Beyond the Highland Mist Page 14


Valhalla on the right. Paradise regained on the left.

Stuck between a Godiva truffle and a chocolate éclair.

Between a rock and a very hard place. Two very hard places from the looks of it. I hate beautiful men, she mourned soulfully. Hate them. Hate them. Hate them. Yet to resist….

Hands clasped her waist from behind as the smithy pulled her back against his sculpted body.

“Let go of me!” she cried, the strange fog lifting from her brain.

The smithy released her.

And that very big, beautiful man facing her—the legendary Hawk—was glaring like Odin preparing to zap her with a thunderbolt. She snorted.

“Don’t glare at me. You didn’t even bother to show up at our wedding.” Adrienne started pacing. If she really was Janet, how would Janet have felt? How terrible to be wed away like a piece of property and then be treated so shabbily by the new in-laws! “I spend two miserable soggy days on the back of a nag and does it ever stop raining in this godawful place? Two days it took us to get here! Gracious Grimm dumps me the minute we set foot on Dalkeith. You don’t even bother to greet me. Nobody shows me to a room. Nobody offers me anything to eat. Or drink for that matter.” She paused in her litany and leaned back against a tree, hands on her hips, one foot tapping. “And then, since I can’t find anyplace to sleep that I’m not afraid doesn’t belong to someone else, I go off wandering until you finally bother yourself enough to show up and now you glare at me? Well, I’ll have you know—”

“Silence, lass.”

“That I am not the kind of woman that one can push to the side and have her take it docilely. I know when I’m not wanted—”

“You’re most assuredly wanted,” the smithy purred.

“I don’t need to be hit over the head with a ton of rocks—”

“I said be silent.”

“And I didn’t get even one wedding present!” she added, proud that she had thought of that. Yes, Janet would certainly have been offended.

“Silence!” Hawk roared.

“And I don’t take orders! Ummmph!” Adrienne grunted as her husband lunged the distance separating them and tumbled her to the ground. Once she hit the earth with what felt like a small rhinoceros on top of her, he rolled her over several times, locked in the curve of his arm. She could hear the blacksmith cursing softly, then the sound of running feet, as she struggled mightily against his steely embrace.

“Be still!” Hawk growled, his breath warm against her ear. It took her a few moments to realize that he was holding her almost protectively, as if shielding her with his body. Adrienne raised her head to see his dark eyes scanning the forest’s edge intently.

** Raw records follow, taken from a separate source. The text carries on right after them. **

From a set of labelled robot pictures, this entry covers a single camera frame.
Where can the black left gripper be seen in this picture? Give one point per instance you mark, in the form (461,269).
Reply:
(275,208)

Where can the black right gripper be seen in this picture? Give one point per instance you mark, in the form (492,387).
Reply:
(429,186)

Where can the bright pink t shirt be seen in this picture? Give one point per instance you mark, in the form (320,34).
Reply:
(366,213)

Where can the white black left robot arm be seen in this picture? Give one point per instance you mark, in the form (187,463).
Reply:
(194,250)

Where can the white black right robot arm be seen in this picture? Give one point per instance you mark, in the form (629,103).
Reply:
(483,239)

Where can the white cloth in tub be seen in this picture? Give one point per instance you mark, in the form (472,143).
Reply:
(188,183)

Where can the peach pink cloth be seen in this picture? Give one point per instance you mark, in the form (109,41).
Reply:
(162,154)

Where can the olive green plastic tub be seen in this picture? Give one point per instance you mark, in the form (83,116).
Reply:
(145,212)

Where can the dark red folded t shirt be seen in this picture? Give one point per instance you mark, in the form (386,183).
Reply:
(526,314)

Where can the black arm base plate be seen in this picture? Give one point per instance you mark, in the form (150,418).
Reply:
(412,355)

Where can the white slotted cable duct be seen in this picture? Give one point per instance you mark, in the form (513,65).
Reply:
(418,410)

“What are you doing?” she whispered, her heart hammering. From being tumbled so roughly, she assured herself, not from being cradled in this man’s powerful arms. She squirmed.

“Be still, I said.”

She wriggled, partly to spite him and partly to get his leg out from between her thighs, but she only succeeded in ending up with her tush pressed against his—oh dear—surely he didn’t walk around like that all the time! She jerked sharply at the contact and heard a muffled thud, the sound of bone hitting bone when her head struck his jaw with a thwack. He cursed softly, then the rumble of his husky baritone laughter vibrated as his arms tightened around her.

“A wee hellcat, aren’t you?” he said in her ear.

She struggled violently. “Let me go!”

But he didn’t. He only eased his tight grip enough to turn her around so that she was sprawled atop him, facing him. Big, big mistake, she thought mournfully. It presented a whole new array of problems, starting with her breasts being crushed against him, her leg caught between his, and her palms splayed on his muscular chest. His white linen shirt was open and pure male heat rose from his broad chest. There was blood trickling down his arrogantly curved lower lip, and for an insane moment she actually considered licking it off. In one swift, graceful motion he rolled her beneath him and she lost her breath. Her lips parted. She stared in mute fascination and knew in that terrifying instant the man she had married by proxy was about to kiss her and she was quite certain her life would never be the same again if he did.

She snarled. He smiled and lowered his head toward hers.

Just then the blacksmith burst back into the clearing. “Not a damned thing!” he spat. “Whoever it was is gone.”

The Hawk jerked away in surprise and Adrienne seized the moment to push against him. She might just as well have tried to push the Sphinx across the sand and into the Nile.